We all went from the Eagle Mountain House over to the Spaghetti Shed for dinner, where we met up with Francis Burdett, Al Bernier, Ben Nephew, Tim & Abby Mahoney, and others for some carbo-loading before heading over to Attitash for the night. That night, we checked into the Seasons at Attitash, off of Rt. 302 and only about 20 minutes from the base of the Auto Road. My sister Kristin, who was running Washington for the first time, stayed with us along with her husband and 2 of her 4 boys.

In the morning, we all headed over and up Rt. 16 to the base of the Auto Road where we met up with my Father who would be driving up with the lovely and talented Kristin. Along the way, the clouds seemed to be rolling in the closer we got to the base of the mountain. Just before we passed Wildcat Ski Area, the drizzle started to fall. We knew at that point, it was going to be interesting.
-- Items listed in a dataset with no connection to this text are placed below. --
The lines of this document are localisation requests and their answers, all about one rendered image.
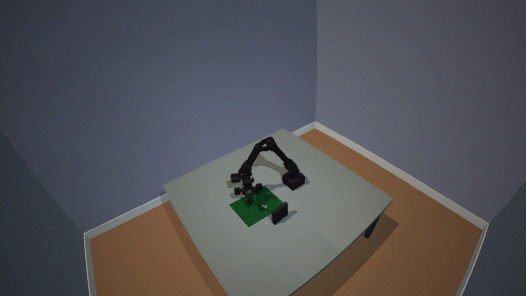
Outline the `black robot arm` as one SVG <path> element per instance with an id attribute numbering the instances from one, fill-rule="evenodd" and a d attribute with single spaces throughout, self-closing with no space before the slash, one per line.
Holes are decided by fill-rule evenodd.
<path id="1" fill-rule="evenodd" d="M 266 144 L 267 146 L 263 146 L 264 144 Z M 273 151 L 275 152 L 278 157 L 284 162 L 284 166 L 285 168 L 288 170 L 289 172 L 289 175 L 288 177 L 290 179 L 296 179 L 298 176 L 298 173 L 299 173 L 299 170 L 298 170 L 298 166 L 296 163 L 294 163 L 293 160 L 289 159 L 282 151 L 281 149 L 277 146 L 275 140 L 273 139 L 273 137 L 267 137 L 265 139 L 263 139 L 262 141 L 260 141 L 259 143 L 255 144 L 251 154 L 249 155 L 248 159 L 246 162 L 244 162 L 242 165 L 241 165 L 241 168 L 238 170 L 238 174 L 231 174 L 231 180 L 232 180 L 232 183 L 234 182 L 240 182 L 241 179 L 243 180 L 243 187 L 245 185 L 251 185 L 252 186 L 252 183 L 254 183 L 254 178 L 250 178 L 250 176 L 252 176 L 252 165 L 254 163 L 254 161 L 256 160 L 257 156 L 259 155 L 260 152 L 262 151 Z M 248 179 L 246 179 L 248 178 Z M 245 179 L 245 180 L 244 180 Z"/>

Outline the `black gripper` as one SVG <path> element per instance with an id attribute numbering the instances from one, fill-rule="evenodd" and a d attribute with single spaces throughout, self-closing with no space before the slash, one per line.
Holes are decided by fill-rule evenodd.
<path id="1" fill-rule="evenodd" d="M 242 195 L 244 195 L 247 198 L 247 200 L 249 201 L 246 191 L 251 190 L 251 199 L 253 199 L 253 195 L 256 192 L 255 189 L 257 191 L 263 190 L 262 184 L 261 183 L 260 184 L 256 184 L 256 186 L 251 186 L 251 185 L 248 184 L 248 185 L 245 185 L 244 187 L 242 187 L 241 189 L 239 189 L 239 187 L 236 187 L 236 188 L 234 188 L 234 191 L 235 191 L 235 195 L 236 196 L 237 195 L 241 195 L 241 193 L 242 193 Z"/>
As we arrived , parked, and met up with Dad, the Goon Squad was in full effect, as Sarah Prescott, Scott Masse, and Hank Wilder all made their way over to give their auto passes to my brother-in-law so he could also drive up the mountain. As we waited for the cars to get the go-ahead to start driving up, I chatted with GZ, Eric Morse, and a few others as we waited for the CMS contingent to arrive. I also tried to offer some words of encouragement and advice to my sister (pictured here with me after the race) who was really nervous about what was to come. I even went as far as to walk her over to the hill to show her what she was going to get into in about an hour's time...I'm not sure that helped :).
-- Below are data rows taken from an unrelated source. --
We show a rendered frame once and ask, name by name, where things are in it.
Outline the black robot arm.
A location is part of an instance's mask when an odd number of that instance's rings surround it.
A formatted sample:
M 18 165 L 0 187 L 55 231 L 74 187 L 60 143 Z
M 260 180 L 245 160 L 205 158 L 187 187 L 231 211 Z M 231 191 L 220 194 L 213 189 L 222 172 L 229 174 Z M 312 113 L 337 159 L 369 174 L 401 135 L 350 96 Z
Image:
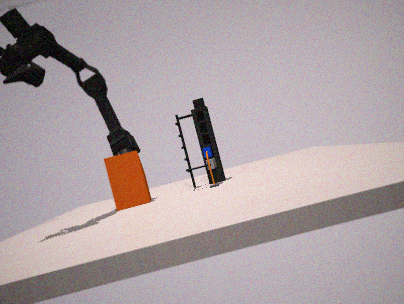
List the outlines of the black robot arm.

At approximately 9:15, Jon Healey and I met up with dd, Dave Quintal, Justin Fyffe, Kevin Tilton, Andy McCarron, Matt Clark, Brad Klinedinst, Max Thomas, and some others for a warm up around the Great Glen trails at the base of the mountain...The weather seemed like it may cooperate, but I knew that most of the run was going to be in the clouds and had the potential of being pretty wet on the way up.

At 10:00am all 1000 brave souls had made their way up to the starting area where I said my last goodbyes and good luck to my sister and made my way right up to the front and mixed in with the CMS and Whirlaway guys. It was go time... After a brief talk by race director Bob Teschek, the cannon went off and we were on our way up 7.6 miles to the summit of the Northeast's highest peek (6288 feet).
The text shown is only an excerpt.